Notable Quotes & Memorable Moments
-
On the AI SaaS Trend:
“Every company that is raising money now is no longer just a SaaS, it’s like an AI company. And so... while every company has kind of added AI to their... pitch deck, I think it’s becoming a lot more selective on who's actually getting money. Right? You can't just put AI on your pitch deck and get money.” (02:10, Jaden Schaefer) -
On True Product Value:
"What they want tools to be able to do is have some sort of custom data set, some sort of, you know, deep integration into something that's super, super critical. And it's not something that just like a ChatGPT or Anthropic can, can replicate easily." (07:05, Jaden Schaefer) -
On Defensible Moats:
"Vertical software without any proprietary data moats is no longer super compelling." (06:45, Abdul Abdirhan) -
On the Commoditization of Workflow Tools:
“If your differentiation mostly lives in UI and automation, that's no longer enough. The barrier to entry is dropped, which makes building a real moat a lot harder.” (08:10, Igor Ryabinsky) -
On Pricing Models:
"These kind of set in stone pricing, per seat or per subscription... are looking a lot weaker compared to the consumption based approaches..." (09:35, Jaden Schaefer) -
On AI Agents Changing SaaS:
"If agents are doing the work, then a lot of the traditional kind of workflow stickiness is becoming a lot less relevant. In the past, getting humans to operate inside of your software was a pretty powerful moat. Now if an agent can perform the task directly, then owning the human interface doesn't actually matter that much in my opinion." (10:00, Jaden Schaefer) -
On the Calai Example:
"They had 15 million downloads, they had over $30 million in annualized revenue. And... their unlock was that they really hacked the growth, hacking on social media TikTok and making shorts." (12:45, Jaden Schaefer)
Important Timestamps
- [01:00] — Introduction: The evolving AI startup funding landscape
- [03:10] — Top VC priorities for AI startups (Aaron Holiday, 645 Ventures)
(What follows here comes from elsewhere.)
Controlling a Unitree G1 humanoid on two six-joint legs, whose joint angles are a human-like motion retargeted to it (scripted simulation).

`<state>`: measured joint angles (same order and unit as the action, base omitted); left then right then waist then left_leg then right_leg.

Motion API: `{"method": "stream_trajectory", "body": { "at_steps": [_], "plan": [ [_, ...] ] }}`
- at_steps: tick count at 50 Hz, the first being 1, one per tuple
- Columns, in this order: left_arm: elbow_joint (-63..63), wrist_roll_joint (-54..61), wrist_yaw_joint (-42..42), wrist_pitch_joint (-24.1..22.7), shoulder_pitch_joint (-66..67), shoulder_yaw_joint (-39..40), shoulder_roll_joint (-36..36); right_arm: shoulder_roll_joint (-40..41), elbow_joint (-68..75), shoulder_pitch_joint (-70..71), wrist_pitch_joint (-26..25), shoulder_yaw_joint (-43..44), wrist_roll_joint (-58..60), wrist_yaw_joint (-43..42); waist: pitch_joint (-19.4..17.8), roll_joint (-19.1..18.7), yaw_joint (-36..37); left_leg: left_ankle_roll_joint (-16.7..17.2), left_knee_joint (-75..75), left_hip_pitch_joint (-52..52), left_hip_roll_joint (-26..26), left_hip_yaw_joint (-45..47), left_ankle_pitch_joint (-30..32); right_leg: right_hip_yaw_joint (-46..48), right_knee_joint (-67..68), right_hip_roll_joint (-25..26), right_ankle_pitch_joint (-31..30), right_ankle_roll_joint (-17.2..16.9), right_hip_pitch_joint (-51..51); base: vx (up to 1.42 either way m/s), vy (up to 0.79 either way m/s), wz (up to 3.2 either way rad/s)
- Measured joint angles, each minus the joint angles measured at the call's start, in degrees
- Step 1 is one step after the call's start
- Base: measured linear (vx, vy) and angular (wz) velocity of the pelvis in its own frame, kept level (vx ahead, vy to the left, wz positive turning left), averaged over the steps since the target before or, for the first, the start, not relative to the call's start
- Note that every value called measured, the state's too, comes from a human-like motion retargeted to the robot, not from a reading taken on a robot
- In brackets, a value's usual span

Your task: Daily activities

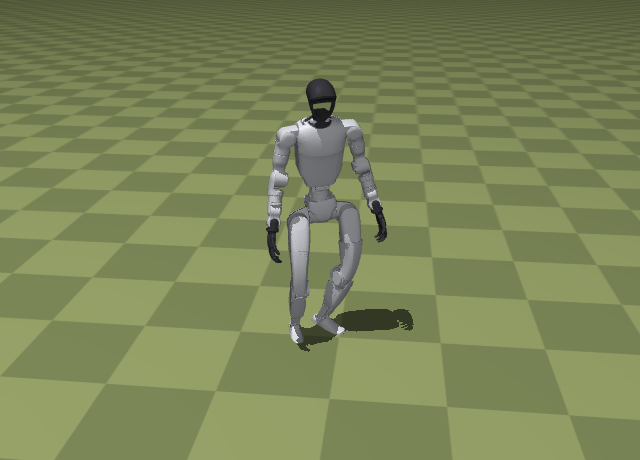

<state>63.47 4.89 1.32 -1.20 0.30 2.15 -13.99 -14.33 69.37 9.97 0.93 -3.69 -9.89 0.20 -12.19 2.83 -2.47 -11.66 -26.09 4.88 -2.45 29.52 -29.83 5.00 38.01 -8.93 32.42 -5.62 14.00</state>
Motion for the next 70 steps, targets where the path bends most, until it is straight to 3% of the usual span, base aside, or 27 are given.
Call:
{"method": "stream_trajectory", "body": {
  "at_steps": [2,5,10,16,20,22,25,27,32,38,45,55,70],
  "plan": [
    [-1.0,0.3,0.4,-0.2,-0.5,0.0,-0.5,0.0,1.8,-0.4,-0.5,0.4,-0.3,0.1,-0.3,-0.4,-0.2,0.3,-3.4,1.2,0.5,-1.9,0.4,-2.8,-0.3,1.4,-0.4,-0.5,0.1,0.10,-0.01,-1.84],
    [-2.6,0.8,0.7,-0.7,-0.4,-0.1,-0.6,0.1,3.8,-1.4,-1.2,0.7,-0.6,0.3,-2.0,-2.7,1.4,4.8,-13.5,8.2,-1.4,-18.7,-0.3,-9.4,0.0,7.3,-1.7,-0.4,-0.7,0.06,-0.02,-2.67],
    [-4.8,1.3,0.4,-1.2,-1.1,-1.6,-0.4,-1.0,4.0,-1.5,-2.1,0.6,-0.6,1.3,-2.8,-5.3,3.8,6.7,-24.0,16.6,-1.9,-30.5,-2.0,-19.5,-1.2,14.3,-4.2,-1.1,-0.9,0.11,0.09,-2.20],
    [-4.6,1.5,-1.1,-0.5,-0.1,-3.0,-0.2,-1.6,0.6,-0.9,-2.4,-0.8,0.2,3.2,-2.6,-2.5,6.0,8.7,-22.8,18.2,-7.4,-46.3,0.6,-33.7,0.4,17.5,-6.0,-3.7,-0.7,0.11,0.19,-2.15],
    [-2.1,0.7,-1.9,0.2,0.2,-3.3,0.1,-2.0,-1.2,-0.1,-2.5,-1.2,1.4,4.1,-2.1,-0.4,6.0,9.0,-22.1,16.3,-9.3,-50.4,0.1,-40.6,3.1,18.5,-5.7,-6.2,0.0,0.06,0.26,-1.82],
    [-0.4,0.0,-2.0,0.5,0.1,-3.1,0.3,-2.3,-1.7,0.2,-2.5,-1.1,2.4,4.1,-1.9,0.3,5.4,8.3,-22.3,15.6,-9.0,-48.4,-1.5,-40.6,5.3,18.4,-5.2,-7.1,0.9,0.01,0.28,-1.56],
    [2.0,-0.5,-1.6,0.8,-0.2,-1.9,0.5,-2.3,-1.9,0.2,-2.8,-0.5,3.7,4.2,-2.4,1.1,4.8,7.2,-22.3,14.3,-7.6,-42.8,-3.4,-33.3,10.4,15.7,-5.7,-6.8,3.7,-0.01,0.26,-1.56],
    [3.2,0.0,-1.3,0.9,-0.6,-0.3,0.4,-1.9,-1.5,0.2,-3.0,0.3,3.8,4.4,-3.0,1.6,4.8,7.1,-21.4,13.0,-6.4,-38.7,-3.6,-24.6,15.3,10.6,-8.3,-4.5,6.6,-0.04,0.23,-1.56],
    [3.6,3.2,-0.8,0.8,-0.4,3.6,-1.2,-0.9,-0.3,-1.3,-2.8,2.9,2.6,4.7,-2.7,3.5,4.6,7.7,-14.6,9.5,-5.6,-30.9,-1.0,-7.6,22.1,2.0,-3.3,0.5,7.6,-0.06,0.18,-1.25],
    [2.4,5.4,0.3,0.1,0.7,6.5,-2.9,-0.2,0.6,-3.8,-1.5,6.2,1.5,3.5,-1.6,5.2,5.6,8.8,-7.4,6.4,-6.4,-23.7,2.2,3.5,16.7,1.5,0.2,0.8,-0.1,-0.08,0.10,-0.96],
    [1.0,5.2,1.2,-2.0,0.1,7.2,-3.0,-0.6,0.7,-3.8,-0.7,6.1,2.5,2.0,-2.2,1.9,6.2,10.0,-11.8,9.8,-2.7,-19.8,1.0,5.9,2.8,5.0,1.2,2.7,-5.4,-0.11,0.09,-0.52],
    [2.0,3.8,1.8,-3.6,0.2,6.6,-2.2,-0.2,1.1,-4.4,0.0,5.1,4.6,1.1,-2.1,-1.1,3.6,9.2,-15.3,9.4,2.3,-16.6,-1.1,5.9,-1.3,5.6,-2.1,1.6,-4.7,-0.09,0.11,-0.07],
    [3.6,1.5,3.8,-4.6,-0.2,4.3,-1.0,1.6,1.6,-3.9,1.5,3.6,7.8,0.2,-1.1,2.2,2.3,8.7,-1.1,2.3,-3.6,-15.8,2.1,6.2,3.0,-0.1,-3.0,-1.2,-3.1,-0.03,0.07,0.07]
  ]
}}
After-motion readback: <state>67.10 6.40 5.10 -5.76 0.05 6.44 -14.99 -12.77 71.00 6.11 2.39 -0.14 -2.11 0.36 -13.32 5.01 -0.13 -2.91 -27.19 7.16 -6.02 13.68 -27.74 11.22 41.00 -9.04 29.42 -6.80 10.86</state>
- [06:45] — Importance of proprietary data and defensible moats (Abdul Abdirhan, F Prime)
- [08:10] — Red flags for VCs: UI/automation-heavy, shallow products (Igor Ryabinsky, AltalR Capital)
- [09:35] — Shift in SaaS pricing models: Consumption vs. seat-based
- [10:00] — Agents vs. workflow: The fading value of workflow stickiness
- [12:45] — The Calai acquisition: Can “thin” AI apps still win?
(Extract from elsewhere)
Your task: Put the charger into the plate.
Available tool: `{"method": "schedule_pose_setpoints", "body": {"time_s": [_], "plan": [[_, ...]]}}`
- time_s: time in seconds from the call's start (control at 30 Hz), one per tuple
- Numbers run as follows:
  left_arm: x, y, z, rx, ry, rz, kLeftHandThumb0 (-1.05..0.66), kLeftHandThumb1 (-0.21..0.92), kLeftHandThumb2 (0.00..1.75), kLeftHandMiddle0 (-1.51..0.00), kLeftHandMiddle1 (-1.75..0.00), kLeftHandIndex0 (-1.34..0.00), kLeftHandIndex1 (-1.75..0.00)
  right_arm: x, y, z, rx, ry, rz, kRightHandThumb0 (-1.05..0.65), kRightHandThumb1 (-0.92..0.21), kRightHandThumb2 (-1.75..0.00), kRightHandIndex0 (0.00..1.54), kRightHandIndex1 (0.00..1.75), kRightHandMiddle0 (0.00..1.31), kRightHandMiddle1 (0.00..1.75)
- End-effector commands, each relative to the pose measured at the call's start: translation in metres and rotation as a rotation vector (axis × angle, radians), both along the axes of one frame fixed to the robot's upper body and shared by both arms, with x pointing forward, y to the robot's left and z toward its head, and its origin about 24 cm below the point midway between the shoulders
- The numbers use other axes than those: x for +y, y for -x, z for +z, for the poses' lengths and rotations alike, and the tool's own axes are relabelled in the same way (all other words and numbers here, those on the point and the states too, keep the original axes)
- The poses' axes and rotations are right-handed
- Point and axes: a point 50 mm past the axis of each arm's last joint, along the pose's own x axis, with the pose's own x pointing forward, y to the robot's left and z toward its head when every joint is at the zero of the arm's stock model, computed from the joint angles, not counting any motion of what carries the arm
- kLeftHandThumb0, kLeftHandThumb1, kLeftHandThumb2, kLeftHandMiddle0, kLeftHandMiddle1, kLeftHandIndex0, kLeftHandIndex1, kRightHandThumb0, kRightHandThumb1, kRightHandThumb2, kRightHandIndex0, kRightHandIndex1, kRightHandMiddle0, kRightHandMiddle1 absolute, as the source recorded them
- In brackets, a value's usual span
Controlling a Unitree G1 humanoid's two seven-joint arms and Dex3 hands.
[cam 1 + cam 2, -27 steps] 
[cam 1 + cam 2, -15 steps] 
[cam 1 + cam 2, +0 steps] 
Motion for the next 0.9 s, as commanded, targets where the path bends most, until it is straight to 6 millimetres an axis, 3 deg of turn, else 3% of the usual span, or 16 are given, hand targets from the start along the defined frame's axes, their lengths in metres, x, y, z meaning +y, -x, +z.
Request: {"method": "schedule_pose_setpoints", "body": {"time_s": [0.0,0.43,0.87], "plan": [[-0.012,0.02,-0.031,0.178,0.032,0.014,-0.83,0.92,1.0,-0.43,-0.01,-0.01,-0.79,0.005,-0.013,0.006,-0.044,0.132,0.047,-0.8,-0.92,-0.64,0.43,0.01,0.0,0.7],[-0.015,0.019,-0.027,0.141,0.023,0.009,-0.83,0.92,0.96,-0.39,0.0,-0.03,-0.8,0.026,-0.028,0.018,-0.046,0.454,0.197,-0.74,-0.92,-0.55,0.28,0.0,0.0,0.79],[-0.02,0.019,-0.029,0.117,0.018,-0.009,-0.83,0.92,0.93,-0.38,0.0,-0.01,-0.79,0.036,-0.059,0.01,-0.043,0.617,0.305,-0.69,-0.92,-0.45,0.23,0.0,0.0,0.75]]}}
- [14:00+] — Recap & Closing thoughts
Takeaways for Founders and Professionals
- Focus on Depth: Build around critical workflows, proprietary data, and tasks AI can autonomously complete—not just augment.
- Build Defensible Moats: Ensure your product can’t easily be copied by LLMs or API wrappers; lean on domain expertise and unique datasets.
- Embrace Flexible Business Models: Consider usage-based pricing over traditional SaaS structures.
- Distribution Still Wins: Even thinner products can break out, but are less likely to attract VC backing unless growth is exceptional.
- Stay Agile: Speed, adaptability, and focus now outperform massive codebases or entrenched workflows.
This episode offers a concise, practical primer for anyone watching or building in the AI startup space, summarizing where smart money is moving—and why.